REQUIRED ACTION> Look through the records that follow and state how many lines hold the word "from", without adding anything.

Dataset records>

....

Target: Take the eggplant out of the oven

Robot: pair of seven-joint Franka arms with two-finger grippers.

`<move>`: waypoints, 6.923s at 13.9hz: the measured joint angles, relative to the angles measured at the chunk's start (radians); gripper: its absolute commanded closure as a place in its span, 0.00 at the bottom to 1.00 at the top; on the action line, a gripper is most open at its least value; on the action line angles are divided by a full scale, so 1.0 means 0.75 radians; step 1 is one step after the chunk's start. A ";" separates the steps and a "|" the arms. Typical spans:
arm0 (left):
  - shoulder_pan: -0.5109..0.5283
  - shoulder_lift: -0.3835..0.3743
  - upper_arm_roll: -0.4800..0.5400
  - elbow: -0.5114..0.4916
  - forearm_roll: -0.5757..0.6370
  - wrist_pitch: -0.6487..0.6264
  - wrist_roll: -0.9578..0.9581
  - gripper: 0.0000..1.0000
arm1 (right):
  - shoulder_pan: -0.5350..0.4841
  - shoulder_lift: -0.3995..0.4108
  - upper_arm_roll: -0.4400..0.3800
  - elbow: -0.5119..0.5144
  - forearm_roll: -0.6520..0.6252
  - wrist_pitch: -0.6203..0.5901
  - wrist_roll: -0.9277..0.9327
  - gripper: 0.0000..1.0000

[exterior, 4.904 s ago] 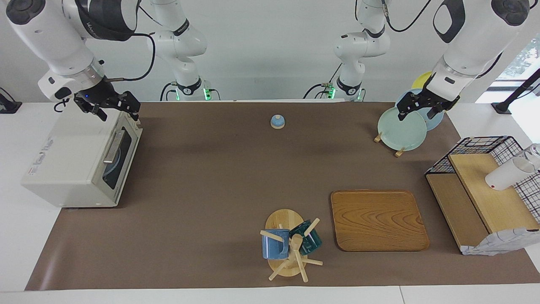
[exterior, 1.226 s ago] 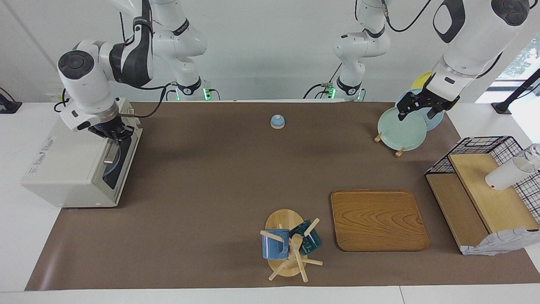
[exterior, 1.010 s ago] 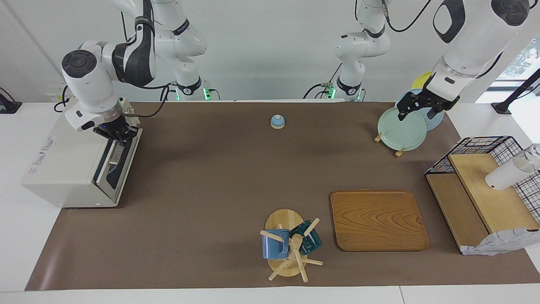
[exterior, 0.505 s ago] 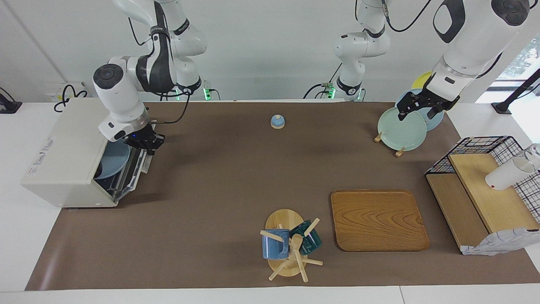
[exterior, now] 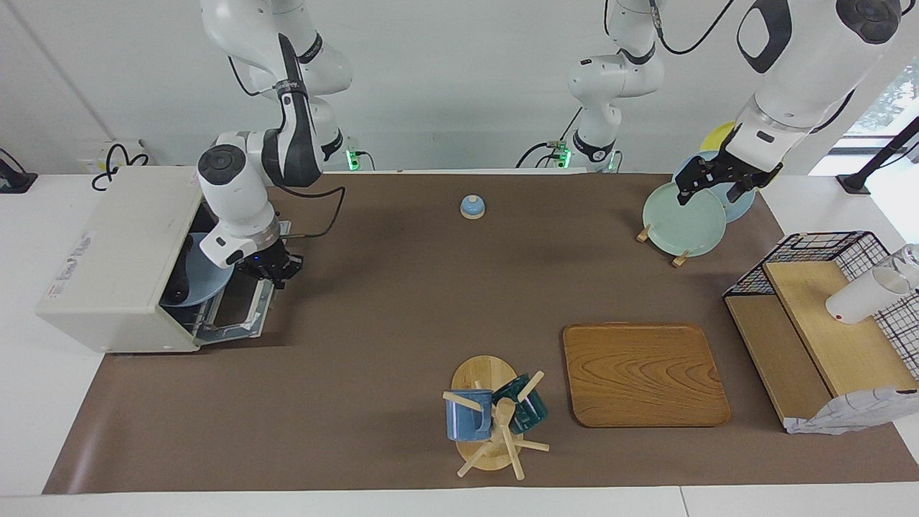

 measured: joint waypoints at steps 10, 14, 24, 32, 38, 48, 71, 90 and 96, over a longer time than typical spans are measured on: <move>0.000 0.000 0.000 0.000 0.000 0.000 0.000 0.00 | 0.018 0.078 -0.003 -0.001 0.046 0.053 0.043 1.00; 0.000 0.000 -0.001 0.000 0.000 0.000 0.000 0.00 | 0.083 0.078 -0.003 0.009 0.062 0.049 0.083 1.00; 0.000 0.000 -0.005 0.000 0.000 0.000 0.000 0.00 | 0.049 0.007 -0.032 0.230 -0.055 -0.385 0.057 0.33; 0.000 0.000 -0.003 0.000 0.000 0.000 0.000 0.00 | -0.115 -0.015 -0.034 0.108 -0.080 -0.219 -0.107 0.50; 0.001 0.000 -0.002 0.000 0.000 0.000 0.000 0.00 | -0.114 -0.039 -0.030 0.039 -0.081 -0.150 -0.143 1.00; 0.001 -0.002 -0.006 0.004 0.000 0.008 0.000 0.00 | 0.388 -0.060 -0.008 0.224 -0.159 -0.464 0.131 1.00; 0.004 -0.003 -0.008 0.003 -0.017 0.080 -0.003 0.00 | 0.948 0.746 0.107 1.163 -0.016 -0.426 1.178 0.46; -0.790 0.213 -0.040 -0.495 -0.144 0.907 -0.964 0.00 | 0.133 0.198 0.096 0.179 -0.261 -0.168 0.414 1.00; -0.849 0.390 -0.035 -0.557 -0.048 1.119 -1.076 0.01 | 0.060 0.189 0.098 0.081 -0.378 -0.098 0.368 1.00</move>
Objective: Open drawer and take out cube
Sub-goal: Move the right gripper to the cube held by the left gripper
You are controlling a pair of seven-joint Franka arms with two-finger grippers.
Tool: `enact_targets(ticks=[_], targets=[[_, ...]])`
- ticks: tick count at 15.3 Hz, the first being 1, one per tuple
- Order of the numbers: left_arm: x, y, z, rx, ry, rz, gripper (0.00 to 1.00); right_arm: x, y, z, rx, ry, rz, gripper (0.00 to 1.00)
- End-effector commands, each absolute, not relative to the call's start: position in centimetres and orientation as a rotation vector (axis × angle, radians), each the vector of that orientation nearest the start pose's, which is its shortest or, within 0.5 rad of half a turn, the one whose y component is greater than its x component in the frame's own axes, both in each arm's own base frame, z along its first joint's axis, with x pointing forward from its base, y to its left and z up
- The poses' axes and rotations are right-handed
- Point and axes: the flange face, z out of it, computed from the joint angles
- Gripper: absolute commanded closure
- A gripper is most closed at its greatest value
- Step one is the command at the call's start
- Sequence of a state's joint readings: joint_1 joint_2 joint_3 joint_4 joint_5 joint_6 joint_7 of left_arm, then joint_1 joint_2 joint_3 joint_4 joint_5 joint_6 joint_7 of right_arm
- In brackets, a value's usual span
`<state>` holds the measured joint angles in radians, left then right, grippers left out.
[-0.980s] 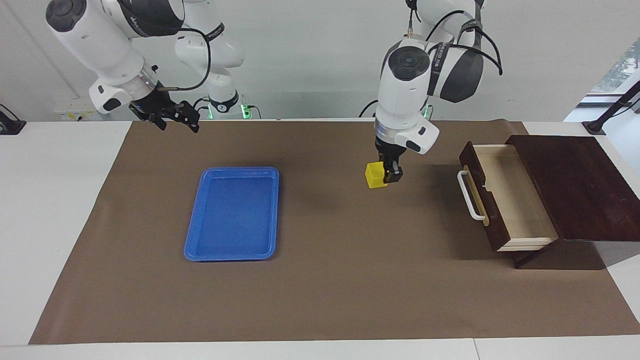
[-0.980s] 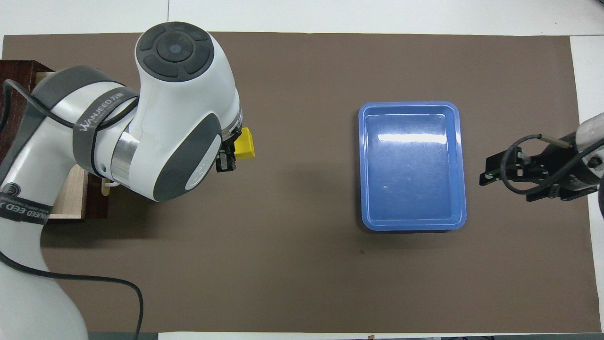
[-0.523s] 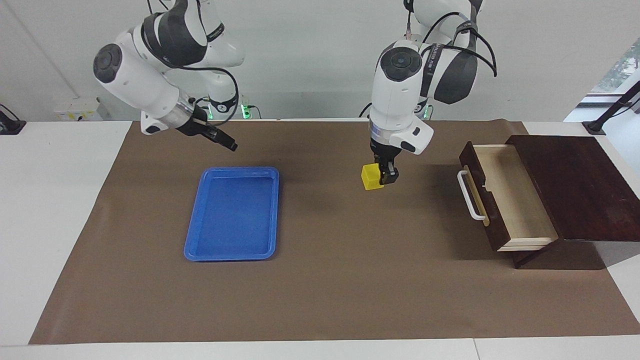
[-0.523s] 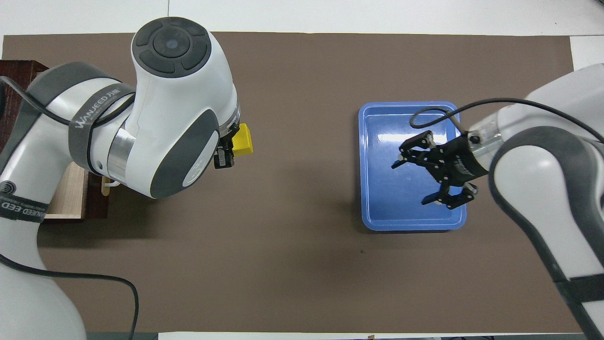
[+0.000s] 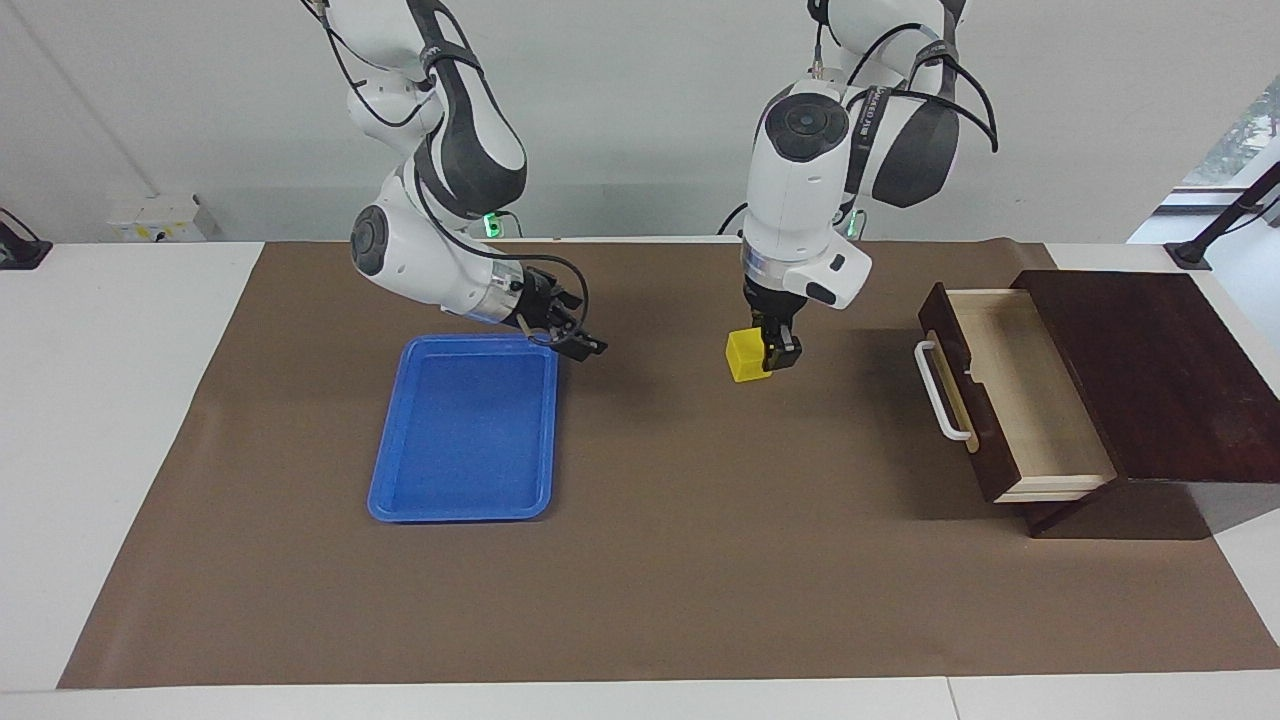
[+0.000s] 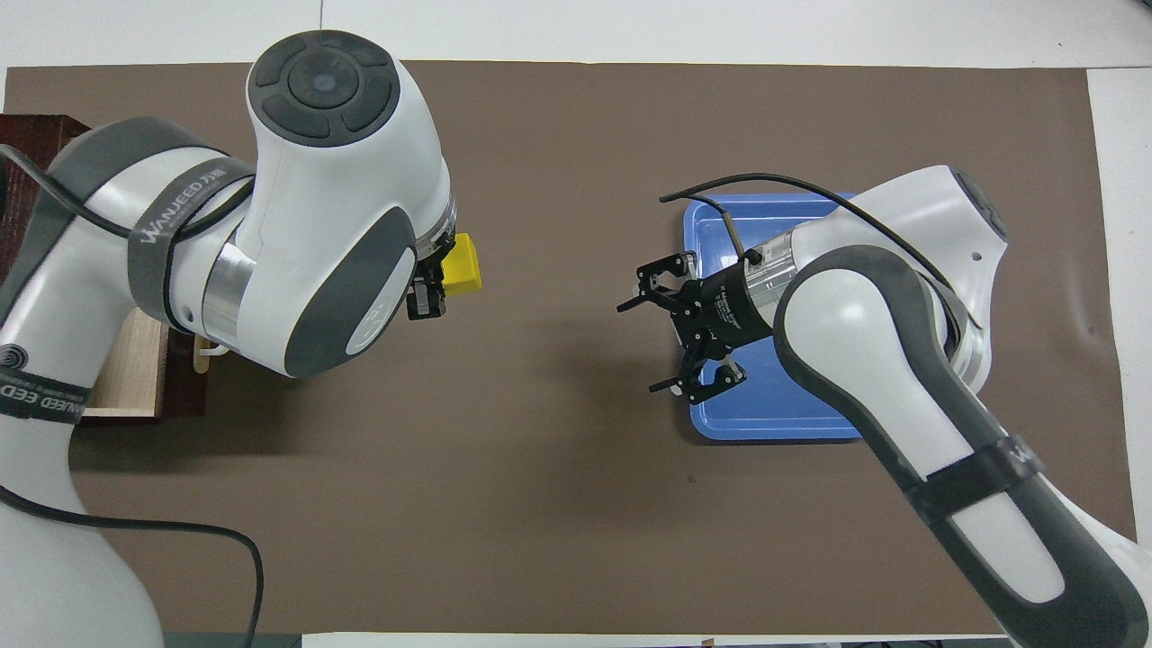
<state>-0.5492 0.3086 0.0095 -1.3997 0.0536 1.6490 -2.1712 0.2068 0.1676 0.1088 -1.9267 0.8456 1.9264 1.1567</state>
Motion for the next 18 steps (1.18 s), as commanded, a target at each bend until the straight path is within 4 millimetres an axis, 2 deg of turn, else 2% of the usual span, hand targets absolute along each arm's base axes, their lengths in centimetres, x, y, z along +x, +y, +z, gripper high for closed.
enact_targets(ticks=[1, 2, 4, 5, 7, 11, 14, 16, 18], targets=[[56.3, -32.9, 53.0, 2.186, 2.336, 0.092, 1.00, 55.5, 25.7, 40.3, -1.947, 1.526, 0.924, 0.00], [56.3, -32.9, 53.0, 2.188, 2.335, 0.091, 1.00, 56.1, 26.5, 39.8, -1.913, 1.557, 0.929, 0.00], [56.3, -32.8, 53.1, 2.185, 2.335, 0.089, 1.00, 57.0, 30.7, 38.6, -1.900, 1.583, 0.931, 0.00], [56.3, -32.8, 52.9, 2.187, 2.337, 0.090, 1.00, 57.6, 32.0, 38.4, -1.883, 1.597, 0.902, 0.00], [56.3, -32.8, 52.9, 2.187, 2.337, 0.090, 1.00, 58.2, 32.7, 38.8, -1.864, 1.610, 0.906, 0.00], [56.4, -32.6, 52.9, 2.183, 2.339, 0.094, 1.00, 59.9, 33.6, 41.4, -1.823, 1.625, 0.912, 0.00], [56.3, -32.6, 52.8, 2.190, 2.336, 0.095, 1.00, 61.0, 34.2, 42.6, -1.795, 1.635, 0.908, 0.00], [56.2, -32.6, 52.6, 2.195, 2.337, 0.094, 1.00, 61.4, 34.4, 42.6, -1.779, 1.661, 0.914, 0.00], [56.2, -32.6, 52.7, 2.197, 2.335, 0.094, 1.00, 62.4, 36.5, 42.4, -1.806, 1.682, 0.915, 0.00]])
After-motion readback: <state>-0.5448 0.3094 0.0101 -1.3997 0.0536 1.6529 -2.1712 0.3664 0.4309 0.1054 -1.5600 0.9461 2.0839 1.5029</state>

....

EXERCISE ANSWER> 2